"If we could send her, with her crew on board, ten times to the bottom," said the other, "she would not pay us what her vile fraternity has cost us. But these pirate craft know well the difference between a Spanish galleon and a British man-of-war, and they will always give us a wide berth."
"But this one will not," said the captain.
Then again he looked long and earnestly through his glass. "Send aft the three men who know the Revenge," said he.
Presently the men came aft, and one by one they went aloft, and soon came the report, vouched for by each of them:
"The sail ahead is the pirate Revenge."
Now all redness left the face of Captain Vince. He was as pale as if he had been afraid that the pirate ship would capture him, but every man on his vessel knew that there was no fear in the soul or the body of the captain of the Badger.
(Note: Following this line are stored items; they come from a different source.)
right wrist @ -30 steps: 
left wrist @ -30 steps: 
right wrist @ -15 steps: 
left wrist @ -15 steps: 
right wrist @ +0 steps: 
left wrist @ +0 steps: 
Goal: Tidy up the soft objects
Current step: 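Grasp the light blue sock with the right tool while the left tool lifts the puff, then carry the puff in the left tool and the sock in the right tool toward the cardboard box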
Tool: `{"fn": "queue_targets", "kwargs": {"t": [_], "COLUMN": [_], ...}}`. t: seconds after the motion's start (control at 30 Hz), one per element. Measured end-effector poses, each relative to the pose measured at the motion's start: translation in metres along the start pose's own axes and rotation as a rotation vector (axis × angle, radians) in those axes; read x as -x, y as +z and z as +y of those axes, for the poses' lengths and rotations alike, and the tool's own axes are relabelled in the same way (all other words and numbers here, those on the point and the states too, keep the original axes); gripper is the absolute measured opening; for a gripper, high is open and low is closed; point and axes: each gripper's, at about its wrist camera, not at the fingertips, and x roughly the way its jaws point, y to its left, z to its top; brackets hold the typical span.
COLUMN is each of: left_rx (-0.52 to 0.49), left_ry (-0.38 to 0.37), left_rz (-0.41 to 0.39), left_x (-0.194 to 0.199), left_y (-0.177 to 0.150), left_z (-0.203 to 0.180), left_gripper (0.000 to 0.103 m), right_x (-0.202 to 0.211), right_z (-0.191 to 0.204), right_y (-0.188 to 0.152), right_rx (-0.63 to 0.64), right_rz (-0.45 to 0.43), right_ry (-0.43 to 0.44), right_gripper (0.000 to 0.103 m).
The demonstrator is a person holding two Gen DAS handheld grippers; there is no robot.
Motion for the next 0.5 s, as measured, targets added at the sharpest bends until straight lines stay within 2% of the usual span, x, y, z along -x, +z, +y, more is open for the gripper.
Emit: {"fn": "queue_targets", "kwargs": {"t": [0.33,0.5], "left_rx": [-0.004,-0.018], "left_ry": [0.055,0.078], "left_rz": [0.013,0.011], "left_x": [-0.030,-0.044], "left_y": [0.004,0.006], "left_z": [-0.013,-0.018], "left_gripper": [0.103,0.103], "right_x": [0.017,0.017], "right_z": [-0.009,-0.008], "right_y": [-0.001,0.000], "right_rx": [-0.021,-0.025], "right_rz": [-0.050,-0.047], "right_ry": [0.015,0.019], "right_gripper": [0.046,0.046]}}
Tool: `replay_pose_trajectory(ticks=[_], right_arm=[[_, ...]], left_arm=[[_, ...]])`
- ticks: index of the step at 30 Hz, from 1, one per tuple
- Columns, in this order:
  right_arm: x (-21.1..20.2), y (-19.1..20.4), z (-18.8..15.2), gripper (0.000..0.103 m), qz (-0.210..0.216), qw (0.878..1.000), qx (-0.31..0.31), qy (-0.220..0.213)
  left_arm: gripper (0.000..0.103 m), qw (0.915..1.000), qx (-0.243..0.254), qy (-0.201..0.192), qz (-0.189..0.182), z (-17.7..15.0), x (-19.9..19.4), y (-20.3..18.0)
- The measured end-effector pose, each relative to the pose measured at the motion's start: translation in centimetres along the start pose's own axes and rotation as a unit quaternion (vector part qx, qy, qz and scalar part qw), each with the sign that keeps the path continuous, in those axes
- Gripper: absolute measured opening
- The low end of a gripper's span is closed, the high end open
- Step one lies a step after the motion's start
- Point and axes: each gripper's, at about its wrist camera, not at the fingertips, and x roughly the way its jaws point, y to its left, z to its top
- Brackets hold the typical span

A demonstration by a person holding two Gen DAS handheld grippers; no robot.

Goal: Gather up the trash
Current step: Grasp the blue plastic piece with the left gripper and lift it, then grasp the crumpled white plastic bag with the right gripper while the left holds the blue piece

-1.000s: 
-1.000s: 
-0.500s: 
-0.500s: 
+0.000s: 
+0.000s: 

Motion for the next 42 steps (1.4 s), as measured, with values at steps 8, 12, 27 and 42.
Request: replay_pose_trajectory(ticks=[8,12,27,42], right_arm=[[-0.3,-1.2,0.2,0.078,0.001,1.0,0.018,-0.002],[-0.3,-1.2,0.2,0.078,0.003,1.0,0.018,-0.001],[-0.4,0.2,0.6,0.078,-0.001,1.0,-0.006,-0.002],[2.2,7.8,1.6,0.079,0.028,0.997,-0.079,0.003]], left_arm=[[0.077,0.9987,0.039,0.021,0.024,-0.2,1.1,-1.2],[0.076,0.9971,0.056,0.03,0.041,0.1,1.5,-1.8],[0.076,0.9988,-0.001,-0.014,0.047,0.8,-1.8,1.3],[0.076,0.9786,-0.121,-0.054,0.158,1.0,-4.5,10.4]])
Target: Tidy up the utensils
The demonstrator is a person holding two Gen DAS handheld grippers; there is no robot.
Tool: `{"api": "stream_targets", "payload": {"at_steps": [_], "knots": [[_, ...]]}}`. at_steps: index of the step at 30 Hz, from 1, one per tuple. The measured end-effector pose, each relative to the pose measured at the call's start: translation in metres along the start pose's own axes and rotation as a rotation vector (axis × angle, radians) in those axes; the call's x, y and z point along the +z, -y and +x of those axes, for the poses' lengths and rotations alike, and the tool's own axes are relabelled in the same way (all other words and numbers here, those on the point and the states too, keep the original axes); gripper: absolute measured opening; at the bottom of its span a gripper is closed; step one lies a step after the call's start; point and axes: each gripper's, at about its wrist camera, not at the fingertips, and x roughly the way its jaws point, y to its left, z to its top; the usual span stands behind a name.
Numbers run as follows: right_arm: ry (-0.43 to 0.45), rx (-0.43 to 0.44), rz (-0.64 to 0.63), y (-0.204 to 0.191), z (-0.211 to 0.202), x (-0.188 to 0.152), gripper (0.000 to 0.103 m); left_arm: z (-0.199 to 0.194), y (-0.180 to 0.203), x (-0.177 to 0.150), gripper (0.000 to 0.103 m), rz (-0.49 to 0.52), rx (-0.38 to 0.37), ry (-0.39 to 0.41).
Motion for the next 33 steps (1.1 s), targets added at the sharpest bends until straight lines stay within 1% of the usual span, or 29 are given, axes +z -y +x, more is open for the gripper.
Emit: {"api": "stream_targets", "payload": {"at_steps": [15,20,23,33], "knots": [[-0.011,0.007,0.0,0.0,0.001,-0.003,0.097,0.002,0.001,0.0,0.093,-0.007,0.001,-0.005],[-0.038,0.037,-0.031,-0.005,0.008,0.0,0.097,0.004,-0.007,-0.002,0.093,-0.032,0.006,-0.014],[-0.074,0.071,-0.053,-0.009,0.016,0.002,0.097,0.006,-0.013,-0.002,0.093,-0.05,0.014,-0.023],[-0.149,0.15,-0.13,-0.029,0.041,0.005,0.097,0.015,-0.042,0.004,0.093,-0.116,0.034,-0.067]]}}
Quickly came his orders, clear and sharp; everything had been gone over before, but everything was gone over again. The corvette was to bear down upon the pirate, her cannon—great guns for those days, and which could soon have disabled, if they had not sunk, the smaller vessel—were muzzled and told to hold their peace. The man-of-war was to bear down upon the pirate and to capture her by boarding. There was to be no broadside, no timber-splitting cannon balls.
The wind was light and in favour of the corvette, and slowly the two vessels diminished the few miles between them; but there was enough wind to show the royal colours on the Badger.
"He is a bold fellow, that pirate," said some of the naval men, "and he will wait and fight us."
"He will wait and fight us," said some of the others, "because he cannot get away; in this wind he is at our mercy."
Captain Vince stood and gazed over the water, sometimes with his glass and sometimes without it. Here now was the end of his fuming, his raging, his long and untiring search. All the anxious weariness of long voyaging, all the impatience of watching, all the irritation of waiting had gone. The notorious vessel in which the father of Kate Bonnet had made himself a terror and a scourge was now almost within his reach. The beneficent vessel by which the father of Kate Bonnet should give to him his life's desire was so near to him that he could have sent a musket ball into her had he chosen to fire. It was so near to him that he could now, with his glass, read the word "Revenge" on her bow. His brows were knit, his jaws were set tight, his muscles hardened themselves with energy.